Led by Professor Jennifer Freeman , staff from the University’s Rehabilitation Research Group and Centre for Health Technology , have developed a toolkit for health and social care practitioners, patients and carers to support the delivery of rehabilitation services via remote methods such as video-based and telephone. The Telerehab project , which is funded by NIHR and UKRI, responded to both the decline in face-to-face input during the COVID-19 period and the need to support those recovering from the disease. The project has created a telerehabilitation toolkit and training package for current and future clinicians.
( Freeman , Buckingham, Marsden , Jones , Kent , Demain , Gunn , Logan ).

Supporting Health Service Redesign

We have been working with our trust partners to support key developments in health system design including integrated care, the development of health hubs and the Health Infrastructure Plan (HIP2), now New Hospital Programme. As part of this we organised a series of online consultation sessions with academics and key regional stakeholders, from the NHS and industry. Read our rapid review of key issues for the future and our Green Paper, collating the consultation responses.
We have also engaged in futuristic research about what the health system of the future may look like in 2050; what role hospitals and ‘spoke’ hubs may play in the wide system and how can they best be designed for both sustainability and service quality (in terms of e.g. patient flow and therapeutic landscapes). Take a look at our entry for the Wolfson Economics Prize (the hospital of the future) to explore the interdisciplinary work we have been doing between experts in health policy ( Professor Sheena Asthana ), architecture ( Professor Robert Brown ) and primary care ( Professor Richard Byng ) and medical and quality improvement staff from Torbay and South Devon Foundation Trust (Joanne Watson and Susan Martin). Thanks to architecture MA students Josh Earl, Chrisopher Trigg and Aaron Walkley for the great graphics.

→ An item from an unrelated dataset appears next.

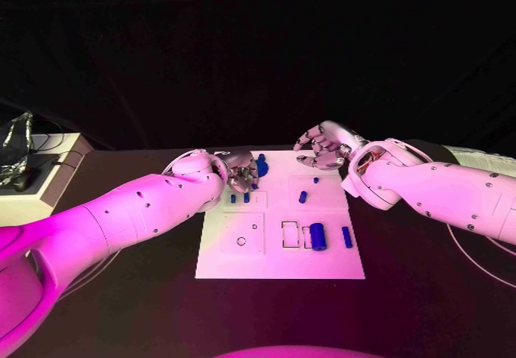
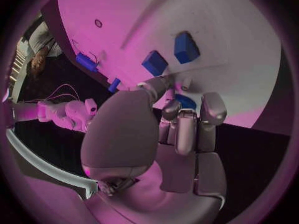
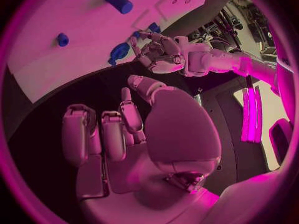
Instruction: Assemble the parts on the task board
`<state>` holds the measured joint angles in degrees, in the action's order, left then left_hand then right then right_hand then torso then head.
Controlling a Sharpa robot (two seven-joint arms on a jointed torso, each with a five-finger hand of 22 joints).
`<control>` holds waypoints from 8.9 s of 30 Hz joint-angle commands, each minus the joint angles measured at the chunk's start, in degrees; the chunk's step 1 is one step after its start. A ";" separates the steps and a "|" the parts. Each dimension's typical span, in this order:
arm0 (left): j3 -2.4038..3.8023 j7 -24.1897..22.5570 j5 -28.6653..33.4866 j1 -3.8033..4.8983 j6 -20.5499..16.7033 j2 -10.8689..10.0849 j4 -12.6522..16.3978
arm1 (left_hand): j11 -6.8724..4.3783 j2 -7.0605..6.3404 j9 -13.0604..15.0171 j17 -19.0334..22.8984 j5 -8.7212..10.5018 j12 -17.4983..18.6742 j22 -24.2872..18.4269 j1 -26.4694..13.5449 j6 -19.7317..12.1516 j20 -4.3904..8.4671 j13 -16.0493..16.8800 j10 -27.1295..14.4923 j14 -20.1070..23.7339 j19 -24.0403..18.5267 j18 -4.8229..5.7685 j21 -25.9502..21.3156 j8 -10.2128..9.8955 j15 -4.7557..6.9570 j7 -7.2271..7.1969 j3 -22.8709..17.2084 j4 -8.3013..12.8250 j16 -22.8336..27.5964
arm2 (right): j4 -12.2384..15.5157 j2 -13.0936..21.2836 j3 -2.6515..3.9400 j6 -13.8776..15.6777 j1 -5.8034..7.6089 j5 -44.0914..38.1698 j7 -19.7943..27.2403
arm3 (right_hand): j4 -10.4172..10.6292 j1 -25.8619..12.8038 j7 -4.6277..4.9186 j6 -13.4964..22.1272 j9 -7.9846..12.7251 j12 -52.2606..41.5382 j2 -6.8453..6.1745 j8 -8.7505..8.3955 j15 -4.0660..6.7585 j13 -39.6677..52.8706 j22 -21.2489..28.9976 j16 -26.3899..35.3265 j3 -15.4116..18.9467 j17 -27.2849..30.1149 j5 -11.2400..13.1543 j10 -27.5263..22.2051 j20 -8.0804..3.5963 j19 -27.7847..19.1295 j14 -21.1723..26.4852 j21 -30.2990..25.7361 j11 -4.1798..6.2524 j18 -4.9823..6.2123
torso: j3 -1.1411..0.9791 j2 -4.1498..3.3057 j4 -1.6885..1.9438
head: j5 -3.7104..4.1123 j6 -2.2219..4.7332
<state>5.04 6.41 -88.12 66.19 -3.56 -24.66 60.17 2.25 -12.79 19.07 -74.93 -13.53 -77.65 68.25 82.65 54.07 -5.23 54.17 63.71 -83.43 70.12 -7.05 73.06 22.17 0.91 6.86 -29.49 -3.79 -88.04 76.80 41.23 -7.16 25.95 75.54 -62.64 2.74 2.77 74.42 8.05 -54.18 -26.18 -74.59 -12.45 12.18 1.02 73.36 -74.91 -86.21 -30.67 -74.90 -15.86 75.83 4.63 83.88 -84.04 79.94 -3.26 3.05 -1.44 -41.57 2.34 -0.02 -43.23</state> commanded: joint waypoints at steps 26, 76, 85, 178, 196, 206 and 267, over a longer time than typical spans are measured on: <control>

As digital technology is expected to play an important role in the health service of the future, we carry our research reviews, work with digital producers, offer test-bed opportunities and evaluate a wide range of digital projects ( Centre for Health Technology ).
Internationally, we have supported the process of setting priorities for research that is responsive to the needs of health system. This includes a meta-research project that developed new frameworks that informed the work of the World Health Organisation, the Cochrane Priority Setting Methods Group (based at the University of Plymouth) and the EVIR funders forum ( Professor Mona Nasser ).